Samples were analyzed using a FACSCalibur flow cytometer (BD Biosciences). The FC instrument settings and MP gating were adopted from previous works.5,8,28 Microbeads of various sizes (4 μm and 400 nm in diameter from Invitrogen; 530 nm from Spherotech; 100 nm and 1 μm from Sigma-Aldrich) were used to select optimal instrument settings and MP gate.29 The gate was established using 1 μm calibration beads as an upper right corner of the gate. The lower border was determined after assessing signal/noise ratios and positive event numbers. The gate was set in a way to exclude the highest possible noise but to detect the highest number of signal events.

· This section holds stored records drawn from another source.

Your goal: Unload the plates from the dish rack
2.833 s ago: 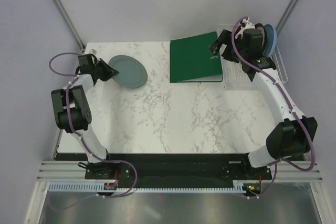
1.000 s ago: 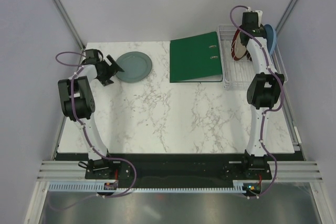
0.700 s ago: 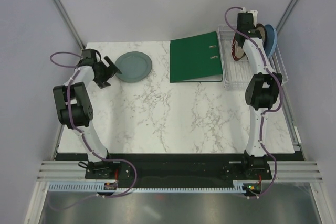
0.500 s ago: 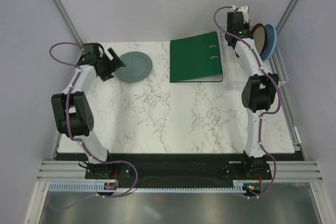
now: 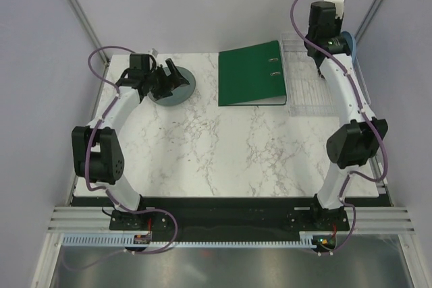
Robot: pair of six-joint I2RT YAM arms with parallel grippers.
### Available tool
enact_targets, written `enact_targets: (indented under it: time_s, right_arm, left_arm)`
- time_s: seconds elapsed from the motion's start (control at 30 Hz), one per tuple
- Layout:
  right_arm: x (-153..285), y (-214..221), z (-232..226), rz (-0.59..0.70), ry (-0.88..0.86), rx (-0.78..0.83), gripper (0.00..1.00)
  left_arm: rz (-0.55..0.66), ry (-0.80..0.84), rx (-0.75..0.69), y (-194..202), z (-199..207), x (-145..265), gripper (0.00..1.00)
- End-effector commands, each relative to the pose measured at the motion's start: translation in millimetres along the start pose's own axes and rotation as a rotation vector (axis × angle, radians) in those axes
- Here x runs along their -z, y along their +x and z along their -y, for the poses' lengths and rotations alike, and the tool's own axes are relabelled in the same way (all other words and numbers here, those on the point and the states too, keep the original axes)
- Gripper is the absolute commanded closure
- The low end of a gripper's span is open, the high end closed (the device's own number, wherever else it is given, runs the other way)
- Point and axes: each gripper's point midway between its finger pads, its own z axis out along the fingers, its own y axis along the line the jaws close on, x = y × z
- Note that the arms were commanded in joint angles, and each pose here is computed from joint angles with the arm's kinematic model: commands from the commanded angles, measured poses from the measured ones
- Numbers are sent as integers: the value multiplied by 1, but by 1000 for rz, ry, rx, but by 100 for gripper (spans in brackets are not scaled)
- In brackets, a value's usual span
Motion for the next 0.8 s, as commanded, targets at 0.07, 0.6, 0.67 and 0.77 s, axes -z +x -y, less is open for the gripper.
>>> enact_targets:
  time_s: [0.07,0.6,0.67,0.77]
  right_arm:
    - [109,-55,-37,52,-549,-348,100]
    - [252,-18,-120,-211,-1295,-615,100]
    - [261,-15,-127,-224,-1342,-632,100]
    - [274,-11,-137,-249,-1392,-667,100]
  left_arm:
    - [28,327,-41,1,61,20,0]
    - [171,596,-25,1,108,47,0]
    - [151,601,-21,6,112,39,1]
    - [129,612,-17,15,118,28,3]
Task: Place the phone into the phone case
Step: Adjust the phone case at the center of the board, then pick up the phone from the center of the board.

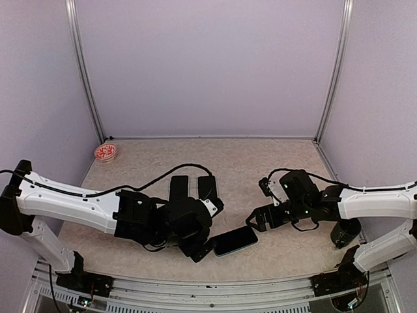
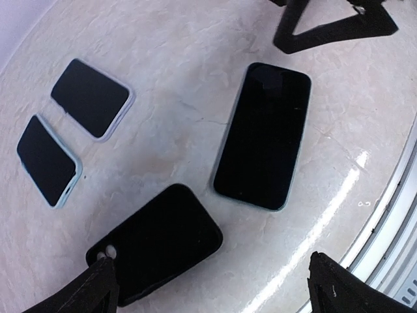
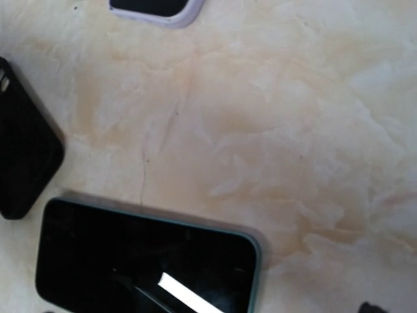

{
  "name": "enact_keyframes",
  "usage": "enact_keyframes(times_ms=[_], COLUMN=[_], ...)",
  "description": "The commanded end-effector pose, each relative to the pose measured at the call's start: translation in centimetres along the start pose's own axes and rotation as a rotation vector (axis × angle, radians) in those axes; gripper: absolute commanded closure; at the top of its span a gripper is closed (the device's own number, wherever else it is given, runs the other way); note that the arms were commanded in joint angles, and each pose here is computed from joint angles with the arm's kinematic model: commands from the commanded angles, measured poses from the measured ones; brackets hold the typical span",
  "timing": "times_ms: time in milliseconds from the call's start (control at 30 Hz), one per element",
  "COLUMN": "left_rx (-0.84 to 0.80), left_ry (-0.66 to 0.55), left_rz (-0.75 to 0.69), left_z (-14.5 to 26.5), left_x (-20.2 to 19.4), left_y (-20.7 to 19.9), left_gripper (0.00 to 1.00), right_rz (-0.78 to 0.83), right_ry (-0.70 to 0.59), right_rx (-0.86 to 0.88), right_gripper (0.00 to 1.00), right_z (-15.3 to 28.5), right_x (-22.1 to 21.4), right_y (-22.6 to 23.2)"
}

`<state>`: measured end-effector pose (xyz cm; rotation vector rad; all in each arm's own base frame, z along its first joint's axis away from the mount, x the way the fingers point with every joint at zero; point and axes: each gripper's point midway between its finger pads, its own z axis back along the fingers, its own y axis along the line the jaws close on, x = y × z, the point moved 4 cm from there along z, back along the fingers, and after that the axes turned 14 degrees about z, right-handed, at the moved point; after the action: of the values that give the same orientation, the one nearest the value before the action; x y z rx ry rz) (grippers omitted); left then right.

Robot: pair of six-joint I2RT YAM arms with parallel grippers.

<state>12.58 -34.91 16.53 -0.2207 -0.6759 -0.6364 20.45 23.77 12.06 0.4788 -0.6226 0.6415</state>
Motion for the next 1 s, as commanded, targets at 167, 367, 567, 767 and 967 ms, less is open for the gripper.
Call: enact_keyframes(times_ms=[167,367,567,767,967], left_rx=[-0.118,-0.225,-0.299,-0.304,-0.272], left_ry=[0.022,0.032,0.01,0.017,0.056], left_rz=[-0.234,-0.253,-0.248,-0.248,-0.266], left_z=[-4.1,-5.5,-6.8,-8.1,-9.9], left_x=[2.3,2.7,2.7,1.9,0.8], left_y=[-3.5,-4.2,-4.6,-4.8,-4.7], left_gripper=[0.01,0.01,0.01,0.01,0.01], right_rz=[-0.077,-0.116,-0.131,-0.142,-0.16], right_ry=[-0.054,-0.07,-0.119,-0.132,-0.159], right_rx=[-0.031,-0.022,-0.041,-0.053,-0.061], right_gripper=[0.01,0.01,0.01,0.01,0.01], right_z=[0.8,1.2,2.5,3.5,4.4], right_x=[0.7,0.1,0.6,0.8,0.8], right_y=[-1.1,-1.6,-2.3,-2.7,-3.3])
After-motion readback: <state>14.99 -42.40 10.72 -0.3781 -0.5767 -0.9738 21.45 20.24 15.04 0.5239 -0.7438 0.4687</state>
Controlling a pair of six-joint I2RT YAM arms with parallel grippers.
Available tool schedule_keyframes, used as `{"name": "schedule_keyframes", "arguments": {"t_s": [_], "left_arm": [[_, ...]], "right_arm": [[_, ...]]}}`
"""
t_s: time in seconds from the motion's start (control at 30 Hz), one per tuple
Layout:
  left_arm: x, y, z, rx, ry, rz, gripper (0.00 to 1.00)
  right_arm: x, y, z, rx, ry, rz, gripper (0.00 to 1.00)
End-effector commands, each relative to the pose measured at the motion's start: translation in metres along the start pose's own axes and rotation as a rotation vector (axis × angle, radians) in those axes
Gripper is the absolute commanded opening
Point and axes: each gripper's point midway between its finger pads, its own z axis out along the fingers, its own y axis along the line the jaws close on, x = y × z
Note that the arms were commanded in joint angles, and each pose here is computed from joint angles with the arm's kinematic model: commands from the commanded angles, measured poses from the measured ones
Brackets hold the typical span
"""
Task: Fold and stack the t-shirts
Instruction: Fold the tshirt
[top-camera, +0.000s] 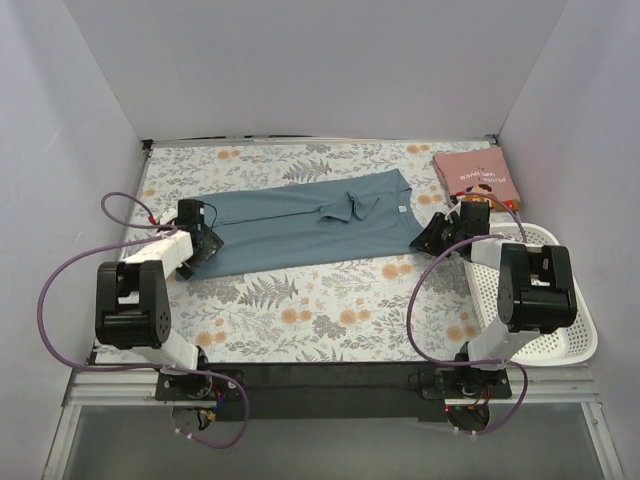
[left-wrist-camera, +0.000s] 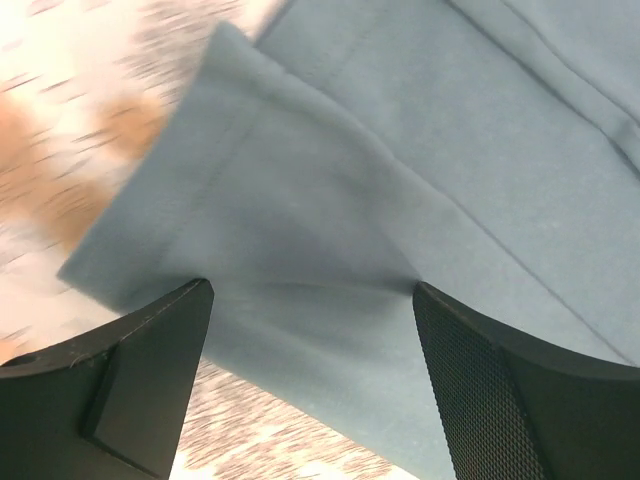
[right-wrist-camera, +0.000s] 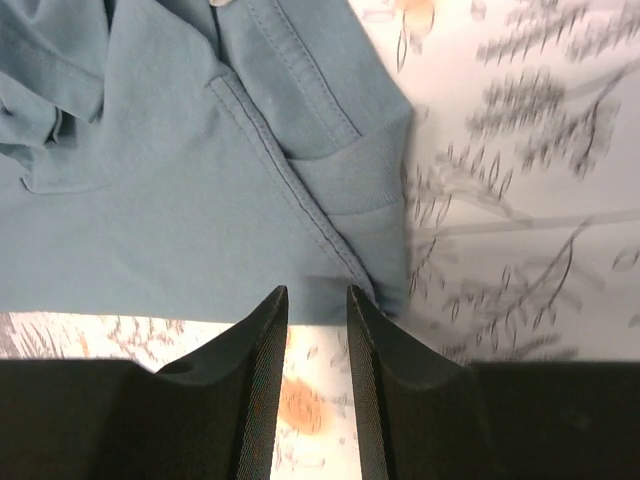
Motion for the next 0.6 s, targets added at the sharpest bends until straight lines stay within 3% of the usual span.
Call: {"name": "schedule_keyframes", "arguments": {"t_s": [0.0,0.1,0.27,0.43,0.57], "left_arm": [[0.013,0.064,-0.026,-0.165,0.001,-0.019,0.81],[-0.013,0.034,-0.050,-0.023,-0.075,-0.056,0.81],[-0.011,-0.026,-0.086,0.169,-0.119,0.093,0.82],[0.026,-0.083,-0.111,0.369,-0.158,0.344,0.86],[0.047,-0.119,-0.121,0.468,-0.158,0.462,0.87]], "right_arm": [[0.025,0.008,-0.022,0.016,0.034,-0.028,0.38],[0.019,0.060,-0.032,-0.091,-0.001,-0.135,0.38],[-0.005,0.129,-0.032,-0.182,-0.073,-0.333,0.38],[-0.019,0.151,-0.003,-0.151,-0.094,-0.553,0.38],[-0.023,0.157,0.025,-0.148,-0.074,-0.660,0.39]]}}
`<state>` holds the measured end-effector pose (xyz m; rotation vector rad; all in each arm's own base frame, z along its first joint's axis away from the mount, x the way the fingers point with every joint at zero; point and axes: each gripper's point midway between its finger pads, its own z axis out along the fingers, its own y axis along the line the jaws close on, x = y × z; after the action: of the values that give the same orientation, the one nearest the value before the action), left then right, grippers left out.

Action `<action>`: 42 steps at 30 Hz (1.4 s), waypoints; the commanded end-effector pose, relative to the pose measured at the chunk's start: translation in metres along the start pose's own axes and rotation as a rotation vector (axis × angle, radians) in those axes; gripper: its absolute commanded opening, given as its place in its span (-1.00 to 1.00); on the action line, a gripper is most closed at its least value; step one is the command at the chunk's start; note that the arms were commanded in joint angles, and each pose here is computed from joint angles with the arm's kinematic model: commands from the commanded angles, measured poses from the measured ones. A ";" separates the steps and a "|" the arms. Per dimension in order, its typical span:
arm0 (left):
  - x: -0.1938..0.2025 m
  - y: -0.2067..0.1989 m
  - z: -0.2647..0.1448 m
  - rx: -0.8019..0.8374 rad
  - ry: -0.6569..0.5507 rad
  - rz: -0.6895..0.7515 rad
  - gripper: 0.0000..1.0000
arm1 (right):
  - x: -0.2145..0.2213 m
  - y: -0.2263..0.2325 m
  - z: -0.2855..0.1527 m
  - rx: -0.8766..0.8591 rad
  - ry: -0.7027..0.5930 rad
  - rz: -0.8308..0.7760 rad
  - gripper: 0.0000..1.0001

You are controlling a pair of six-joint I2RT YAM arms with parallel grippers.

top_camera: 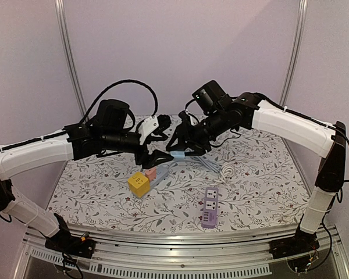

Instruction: Insert the plug

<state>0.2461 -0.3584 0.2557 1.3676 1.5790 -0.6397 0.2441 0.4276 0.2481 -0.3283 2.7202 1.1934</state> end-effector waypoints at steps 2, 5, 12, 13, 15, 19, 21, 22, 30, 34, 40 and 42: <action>0.002 -0.006 0.004 0.004 -0.003 0.017 0.53 | -0.004 0.020 -0.003 -0.059 -0.019 -0.011 -0.23; 0.003 -0.008 0.005 0.011 -0.003 0.017 0.45 | -0.003 0.021 -0.002 -0.062 -0.012 -0.007 -0.23; 0.002 -0.011 0.008 0.020 -0.004 0.029 0.23 | 0.000 0.021 0.000 -0.059 -0.003 -0.006 -0.24; 0.003 -0.012 0.008 0.022 -0.002 0.031 0.21 | 0.000 0.021 0.000 -0.059 -0.004 -0.005 -0.24; 0.003 -0.013 0.009 0.024 -0.003 0.031 0.18 | 0.001 0.022 0.000 -0.062 -0.002 -0.004 -0.24; 0.002 -0.014 0.009 0.029 -0.007 0.037 -0.03 | 0.001 0.022 0.002 -0.066 0.004 0.001 -0.24; 0.002 -0.015 0.009 0.031 -0.007 0.039 -0.22 | 0.002 0.022 0.002 -0.065 0.007 0.001 -0.24; 0.002 -0.015 0.009 0.031 -0.007 0.040 -0.31 | 0.003 0.022 0.003 -0.065 0.010 0.001 -0.24; 0.001 -0.016 0.007 0.034 -0.009 0.046 -1.00 | 0.003 0.027 0.001 -0.088 0.015 -0.010 0.16; -0.002 -0.015 0.004 0.021 -0.012 0.037 -1.00 | 0.003 0.024 0.001 -0.072 0.008 -0.010 0.59; -0.010 -0.013 -0.008 -0.003 -0.033 0.022 -1.00 | -0.001 0.024 -0.015 -0.046 -0.045 -0.027 0.98; -0.013 -0.013 -0.011 -0.010 -0.042 0.018 -1.00 | -0.001 0.024 -0.019 -0.040 -0.054 -0.031 0.98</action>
<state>0.2378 -0.3616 0.2574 1.3790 1.5532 -0.6385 0.2391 0.4372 0.2570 -0.3319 2.6935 1.2487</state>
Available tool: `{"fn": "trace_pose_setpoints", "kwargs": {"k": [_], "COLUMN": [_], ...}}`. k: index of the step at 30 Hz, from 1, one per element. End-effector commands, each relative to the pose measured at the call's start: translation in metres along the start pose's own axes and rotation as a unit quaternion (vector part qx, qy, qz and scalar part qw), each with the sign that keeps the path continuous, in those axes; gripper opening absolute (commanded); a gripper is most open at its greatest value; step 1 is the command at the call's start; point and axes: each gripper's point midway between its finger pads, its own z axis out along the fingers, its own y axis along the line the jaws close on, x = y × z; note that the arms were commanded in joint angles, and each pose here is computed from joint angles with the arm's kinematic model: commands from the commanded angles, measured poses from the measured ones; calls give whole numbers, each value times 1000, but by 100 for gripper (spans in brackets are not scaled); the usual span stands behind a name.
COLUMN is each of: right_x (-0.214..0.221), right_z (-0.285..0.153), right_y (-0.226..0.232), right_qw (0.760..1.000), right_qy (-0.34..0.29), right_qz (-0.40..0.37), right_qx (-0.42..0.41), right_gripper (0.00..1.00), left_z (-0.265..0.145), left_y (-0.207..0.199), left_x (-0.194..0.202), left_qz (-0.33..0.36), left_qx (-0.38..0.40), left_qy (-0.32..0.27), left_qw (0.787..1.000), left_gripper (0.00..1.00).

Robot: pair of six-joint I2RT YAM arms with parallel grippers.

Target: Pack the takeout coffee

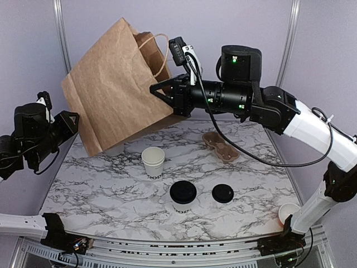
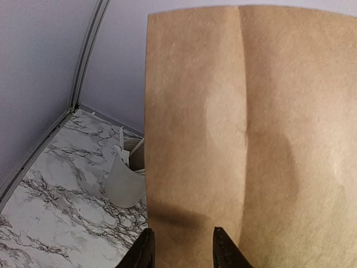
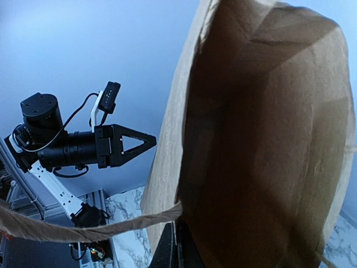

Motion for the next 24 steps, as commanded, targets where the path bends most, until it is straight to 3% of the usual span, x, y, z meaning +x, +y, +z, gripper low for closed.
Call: {"fn": "trace_pose_setpoints", "kwargs": {"k": [1, 13, 24], "right_x": [16, 81, 105], "right_z": [-4, -1, -1], "right_y": [22, 45, 75], "right_qw": [994, 975, 961], "right_qy": [26, 125, 172], "right_qz": [86, 169, 195], "right_qx": [-56, -75, -94], "right_gripper": [0, 0, 5], "left_z": [2, 15, 33], "left_y": [31, 65, 71], "left_x": [23, 95, 156], "left_qz": [10, 28, 39], "left_qx": [-52, -104, -114], "left_qy": [20, 95, 163], "left_qw": [998, 990, 979], "left_gripper": [36, 36, 35]}}
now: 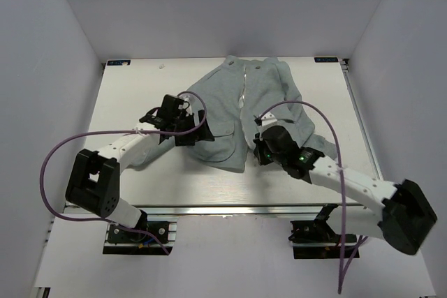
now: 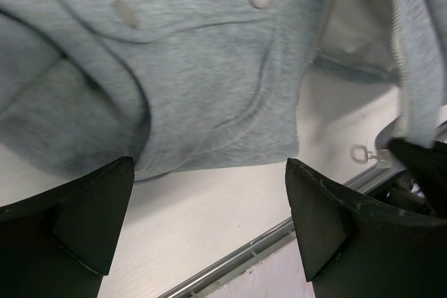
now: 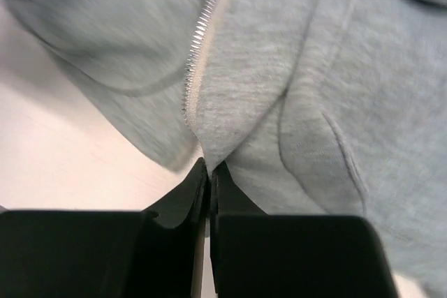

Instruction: Zip up the jacket

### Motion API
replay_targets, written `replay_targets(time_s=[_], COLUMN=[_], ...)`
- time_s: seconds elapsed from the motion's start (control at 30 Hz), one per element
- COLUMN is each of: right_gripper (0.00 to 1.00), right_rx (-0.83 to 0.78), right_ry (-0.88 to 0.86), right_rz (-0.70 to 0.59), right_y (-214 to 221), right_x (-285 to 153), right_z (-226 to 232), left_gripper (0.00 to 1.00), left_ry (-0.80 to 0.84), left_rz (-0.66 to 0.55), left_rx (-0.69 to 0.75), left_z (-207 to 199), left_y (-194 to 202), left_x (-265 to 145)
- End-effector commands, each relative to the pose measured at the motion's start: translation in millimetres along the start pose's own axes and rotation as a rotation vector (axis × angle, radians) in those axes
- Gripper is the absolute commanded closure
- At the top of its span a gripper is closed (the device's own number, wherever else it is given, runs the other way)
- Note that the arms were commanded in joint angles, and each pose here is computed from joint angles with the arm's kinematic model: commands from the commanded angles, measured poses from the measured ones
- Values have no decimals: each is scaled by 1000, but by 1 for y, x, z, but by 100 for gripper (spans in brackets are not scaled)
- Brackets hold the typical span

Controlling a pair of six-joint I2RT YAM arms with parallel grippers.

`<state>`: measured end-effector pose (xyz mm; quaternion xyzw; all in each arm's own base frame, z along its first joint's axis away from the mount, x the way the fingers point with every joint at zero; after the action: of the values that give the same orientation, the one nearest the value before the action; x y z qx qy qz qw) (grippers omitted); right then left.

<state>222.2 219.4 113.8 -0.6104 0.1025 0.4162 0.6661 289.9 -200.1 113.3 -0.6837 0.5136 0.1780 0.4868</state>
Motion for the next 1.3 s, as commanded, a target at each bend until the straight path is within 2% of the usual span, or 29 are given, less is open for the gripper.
replay_targets(time_s=[0.0,0.1,0.23,0.37,0.43,0.47,0.5,0.57,0.83,1.07,1.27], right_gripper=[100,100,100,100,100,100,100,100,100,100,100], right_rx=[-87,-73,-50,-7,77,103,175,242,350,364,363], right_ry=[-150,-194,-221,-90,0,69,103,131,136,137,147], right_rz=[-238,-362,-411,-372,-346,-310,-301,-274,-293,-279,-279], right_y=[-39,-54,-60,-52,-46,-36,-32,-20,-2,2,4], right_x=[-16,-27,-34,-30,-30,-30,-34,-39,-51,-49,-50], right_z=[19,20,22,-1,-18,-32,-43,-59,-80,-81,-83], left_gripper=[2,2,2,2,2,2,2,3,12,21,21], left_ry=[55,112,193,199,114,97,44,26,-78,-192,-199], left_rz=[-45,-36,-12,57,131,114,149,155,265,267,284], left_rx=[64,84,145,221,276,307,340,363,350,342,316], left_z=[-25,-38,-61,-83,-88,-100,-103,-111,-97,-92,-96], left_y=[-13,-11,-3,11,29,21,33,33,53,56,65], left_x=[-14,-13,-7,10,25,26,33,37,73,80,88])
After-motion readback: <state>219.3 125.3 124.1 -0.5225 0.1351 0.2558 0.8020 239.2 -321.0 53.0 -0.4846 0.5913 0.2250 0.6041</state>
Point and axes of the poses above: each gripper's point midway between its finger pads, its own x axis out along the fingers, its own z axis along the line the jaws close on, y = z × x, the point moved 2 cm from there along -x, back along the fingers, and after that the axes turned 9 degrees about x, right-handed, at the moved point
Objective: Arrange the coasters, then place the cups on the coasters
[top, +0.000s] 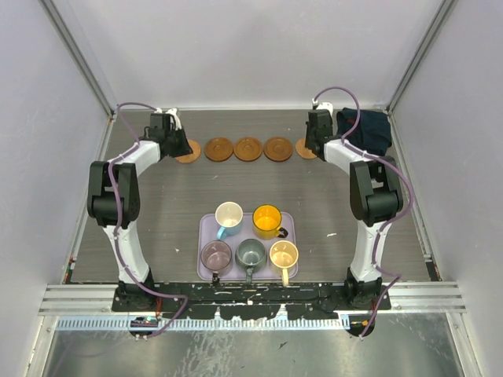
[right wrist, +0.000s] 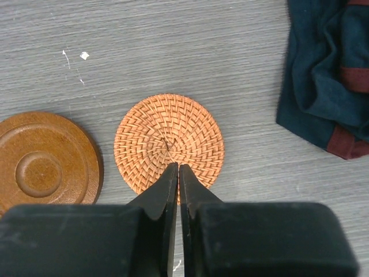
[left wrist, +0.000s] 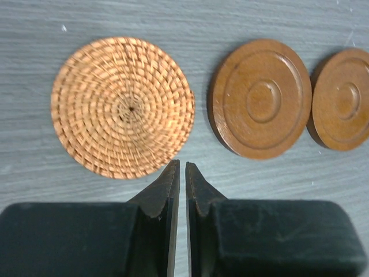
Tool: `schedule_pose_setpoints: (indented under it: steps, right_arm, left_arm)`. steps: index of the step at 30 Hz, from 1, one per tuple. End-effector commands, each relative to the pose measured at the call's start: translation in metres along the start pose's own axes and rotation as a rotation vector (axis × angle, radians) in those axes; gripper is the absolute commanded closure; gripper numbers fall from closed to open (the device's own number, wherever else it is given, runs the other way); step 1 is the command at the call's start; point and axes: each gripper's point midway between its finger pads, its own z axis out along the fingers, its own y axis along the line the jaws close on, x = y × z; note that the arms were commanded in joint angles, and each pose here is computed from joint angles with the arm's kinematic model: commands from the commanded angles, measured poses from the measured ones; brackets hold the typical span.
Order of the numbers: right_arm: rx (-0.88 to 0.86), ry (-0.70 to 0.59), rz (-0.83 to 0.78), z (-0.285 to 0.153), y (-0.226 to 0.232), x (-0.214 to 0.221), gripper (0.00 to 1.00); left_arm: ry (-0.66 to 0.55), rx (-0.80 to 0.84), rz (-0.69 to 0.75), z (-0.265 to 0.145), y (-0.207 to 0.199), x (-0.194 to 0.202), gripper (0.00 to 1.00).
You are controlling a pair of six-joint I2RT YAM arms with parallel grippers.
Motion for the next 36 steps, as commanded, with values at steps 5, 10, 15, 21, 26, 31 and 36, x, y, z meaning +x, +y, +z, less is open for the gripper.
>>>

To reduce background event numbers, samples were diluted in 1:30 with 0.01 μm pore size membrane-filtered PBS or NaCl (Millipore). We used similarly filtered solutions used subsequently for all experiments of this study. Total event counts of MP and IC preparations were determined within the MP gate. To identify MPs, AX-FITC, AX-PE, anti-CD41a-FITC, anti-CD42a-peridinin chlorophyll protein, anti-CD68-FITC, and anti-CD45-peridinin chlorophyll protein-Cy5.5 were used (all purchased from BD Biosciences). AX staining was carried out in the presence of 2.5mM Ca2+. Event numbers of equal sample volumes were counted for 30 seconds. Background fluorescence was compared with that of the isotype-control antibody. When detecting AX binding, 5mM ethylenediaminetetraacetic acid-containing 0.9% NaCl solution was used to determine the background fluorescence. Staining of ICs was carried out using antihuman IgM-FITC in 1:150 and antihuman IgG-FITC in 1:300 (both purchased from Sigma-Aldrich). Positive events were calculated within the MP gate, and the signal was compared with that of the isotype-control antibody.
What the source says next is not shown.